SIS air-gapped or strongly segmented
Demonstrate that Safety Instrumented Systems are either physically air-gapped from all other networks or protected by multiple layers of segmentation controls that enforce unidirectional or tightly restricted bidirectional communication with documented business justification.
Description
What this control does
Safety Instrumented Systems (SIS) in industrial control environments must be physically or logically isolated from enterprise IT networks and other operational technology (OT) zones to prevent unauthorized access and cyber threats. Air-gapping creates a complete physical separation with no network connectivity, while strong segmentation employs multiple layers of network security controls (firewalls, unidirectional gateways, data diodes) with strict allow-list policies. This control is critical because SIS manages emergency shutdown functions, pressure relief, and other safety-critical processes where compromise could result in loss of life, environmental damage, or catastrophic equipment failure. Isolation prevents malware propagation from corporate networks and limits attacker lateral movement within OT environments.
Control objective
What auditing this proves
Demonstrate that Safety Instrumented Systems are either physically air-gapped from all other networks or protected by multiple layers of segmentation controls that enforce unidirectional or tightly restricted bidirectional communication with documented business justification.
Associated risks
Risks this control addresses
- Lateral movement of malware from enterprise IT networks into safety systems, disabling emergency shutdown capabilities during process incidents
- Remote exploitation of SIS controller vulnerabilities via network connectivity, allowing attackers to manipulate safety logic or setpoints
- Unauthorized modification of safety instrumented function (SIF) logic by compromised engineering workstations connected to both enterprise and SIS networks
- Denial-of-service attacks against SIS controllers or safety PLCs degrading response time during hazardous conditions
- Insider threats leveraging enterprise network access to reconnaissance SIS topology and operational parameters for sabotage
- Supply chain compromises in enterprise systems propagating to safety layers through inadequate network boundaries
- Accidental configuration changes pushed from enterprise management systems to SIS devices due to lack of segregation
Testing procedure
How an auditor verifies this control
- Obtain current network architecture diagrams, zone maps, and data flow diagrams showing all connections to and from SIS networks and devices.
- Inventory all SIS controllers, safety PLCs, engineering workstations, HMI stations, and associated network infrastructure with their network interface configurations.
- Review firewall rule sets, access control lists, and unidirectional gateway configurations governing traffic between SIS zones and adjacent networks (Level 1 process control, enterprise IT, remote access).
- Physically trace network cable paths from a sample of SIS devices to verify claimed air-gap status or validate connection only to authorized segmentation devices.

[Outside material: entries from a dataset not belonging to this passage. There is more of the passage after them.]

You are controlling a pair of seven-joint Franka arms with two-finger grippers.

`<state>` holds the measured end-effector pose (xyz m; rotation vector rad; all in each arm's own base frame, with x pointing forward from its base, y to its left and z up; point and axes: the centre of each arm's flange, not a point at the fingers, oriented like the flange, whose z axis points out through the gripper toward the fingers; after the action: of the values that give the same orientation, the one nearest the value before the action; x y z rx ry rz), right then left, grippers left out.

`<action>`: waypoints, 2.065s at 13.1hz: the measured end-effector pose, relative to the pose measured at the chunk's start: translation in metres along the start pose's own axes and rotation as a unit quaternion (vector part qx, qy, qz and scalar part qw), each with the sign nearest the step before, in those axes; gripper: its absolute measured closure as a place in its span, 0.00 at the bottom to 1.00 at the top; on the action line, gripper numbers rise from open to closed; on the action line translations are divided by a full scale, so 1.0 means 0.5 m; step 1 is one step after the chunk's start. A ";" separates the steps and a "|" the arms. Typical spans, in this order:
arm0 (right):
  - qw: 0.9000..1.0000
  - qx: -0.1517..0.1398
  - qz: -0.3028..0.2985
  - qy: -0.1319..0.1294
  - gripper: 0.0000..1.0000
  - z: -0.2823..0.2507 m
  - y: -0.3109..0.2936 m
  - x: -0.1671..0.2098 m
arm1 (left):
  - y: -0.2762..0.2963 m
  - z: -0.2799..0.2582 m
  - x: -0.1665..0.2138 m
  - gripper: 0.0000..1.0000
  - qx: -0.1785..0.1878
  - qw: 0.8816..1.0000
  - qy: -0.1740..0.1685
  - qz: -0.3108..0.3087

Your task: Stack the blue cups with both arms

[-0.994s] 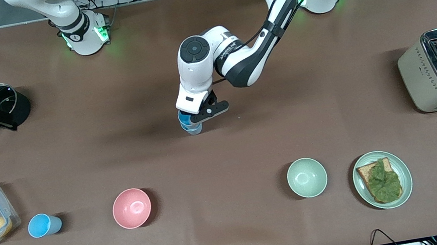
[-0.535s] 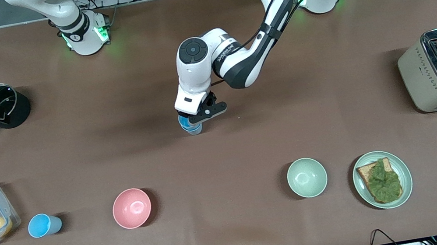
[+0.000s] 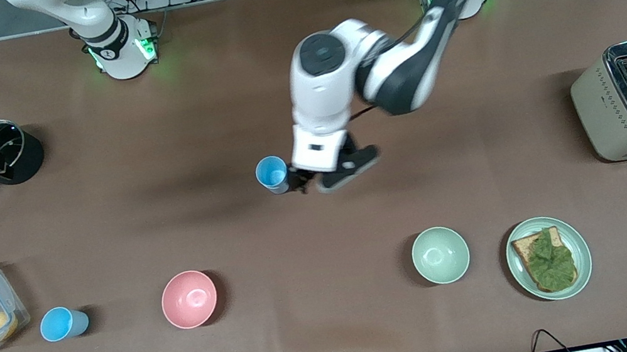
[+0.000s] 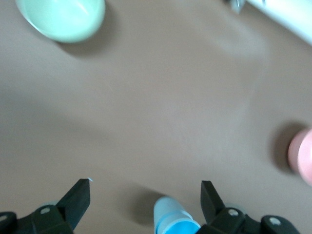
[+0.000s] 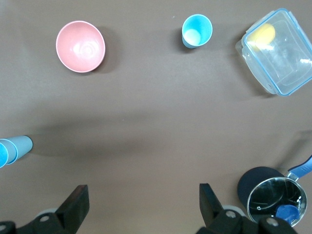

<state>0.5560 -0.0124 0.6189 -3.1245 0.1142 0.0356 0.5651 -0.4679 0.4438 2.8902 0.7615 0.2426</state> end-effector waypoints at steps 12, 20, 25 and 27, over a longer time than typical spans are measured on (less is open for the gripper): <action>1.000 0.000 -0.002 0.001 0.00 -0.003 -0.005 -0.001 | -0.385 -0.284 0.359 0.00 0.072 0.978 0.009 0.198; 1.000 0.000 -0.003 0.000 0.00 -0.003 -0.006 -0.001 | -0.520 -0.388 0.444 0.00 0.042 0.966 -0.006 0.256; 1.000 0.000 -0.003 -0.001 0.00 -0.002 -0.006 -0.002 | -0.556 -0.434 0.412 0.00 0.062 0.963 -0.032 0.262; 1.000 0.000 -0.003 -0.002 0.00 -0.002 -0.006 -0.002 | -0.568 -0.445 0.401 0.00 0.069 0.962 -0.043 0.262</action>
<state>0.5553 -0.0093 0.6201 -3.1247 0.1053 0.0403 0.5597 -0.1021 0.6346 3.1556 -0.0183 0.1189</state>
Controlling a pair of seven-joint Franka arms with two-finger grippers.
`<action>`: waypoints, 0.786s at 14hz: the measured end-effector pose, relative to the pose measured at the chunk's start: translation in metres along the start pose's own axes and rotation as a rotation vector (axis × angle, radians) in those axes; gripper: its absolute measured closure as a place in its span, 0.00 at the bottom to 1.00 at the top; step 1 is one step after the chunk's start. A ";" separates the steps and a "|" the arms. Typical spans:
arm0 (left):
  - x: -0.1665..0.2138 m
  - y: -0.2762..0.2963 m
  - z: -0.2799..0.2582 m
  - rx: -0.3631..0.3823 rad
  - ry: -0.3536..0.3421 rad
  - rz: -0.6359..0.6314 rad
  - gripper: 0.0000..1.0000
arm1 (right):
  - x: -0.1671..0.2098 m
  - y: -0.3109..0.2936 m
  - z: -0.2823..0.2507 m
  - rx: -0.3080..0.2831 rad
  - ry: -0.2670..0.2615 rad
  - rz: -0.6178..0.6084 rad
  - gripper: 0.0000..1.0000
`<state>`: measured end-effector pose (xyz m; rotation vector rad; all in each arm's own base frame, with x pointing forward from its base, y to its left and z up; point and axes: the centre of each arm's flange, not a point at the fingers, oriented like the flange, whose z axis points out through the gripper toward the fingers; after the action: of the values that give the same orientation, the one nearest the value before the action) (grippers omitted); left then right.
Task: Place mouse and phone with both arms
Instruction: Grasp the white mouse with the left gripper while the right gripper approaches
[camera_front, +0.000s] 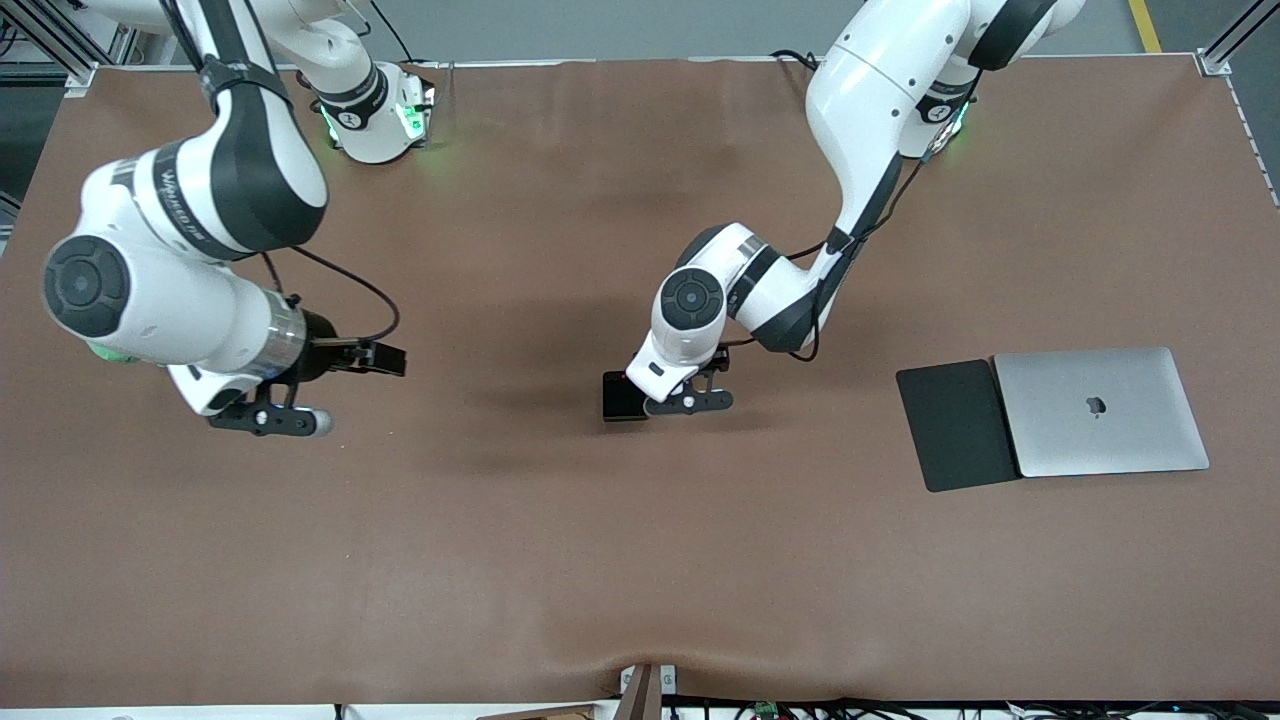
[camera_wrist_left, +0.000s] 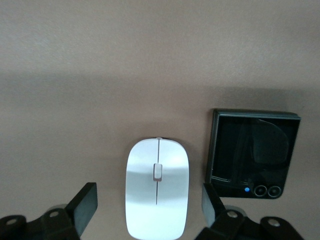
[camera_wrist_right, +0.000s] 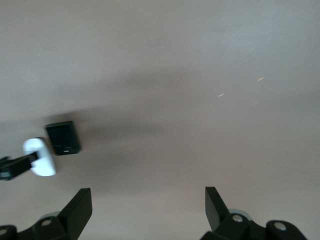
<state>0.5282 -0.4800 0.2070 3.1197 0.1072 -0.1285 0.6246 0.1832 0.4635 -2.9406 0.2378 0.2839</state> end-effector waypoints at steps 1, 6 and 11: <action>-0.002 0.001 0.006 0.002 -0.003 0.003 0.07 | 0.000 -0.004 0.004 0.025 -0.015 0.022 0.00; -0.007 0.005 0.021 0.008 -0.009 0.011 0.10 | -0.005 -0.017 0.022 0.053 -0.039 0.039 0.00; -0.008 0.005 0.030 0.014 -0.015 0.013 0.19 | -0.001 -0.018 0.039 0.065 0.009 0.049 0.00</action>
<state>0.5182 -0.4857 0.1776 3.1323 0.0860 -0.1535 0.6198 0.2082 0.4287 -2.8755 0.3141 0.2643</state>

- Conduct vulnerability scans or port enumeration from adjacent network zones toward SIS network addresses to validate effective blocking of unauthorized protocols.
- Interview SIS engineers and review change management records to confirm no dual-homed workstations or unauthorized network bridges exist for operational convenience.
- Examine logs from segmentation devices (firewalls, unidirectional gateways) for denied connection attempts, unauthorized traffic patterns, or allow-list violations over a representative period (90 days minimum).
- Validate that remote access paths to SIS (vendor support, engineering access) transit through dedicated jump hosts or secure gateways with multi-factor authentication and session logging, not direct enterprise VPN connections.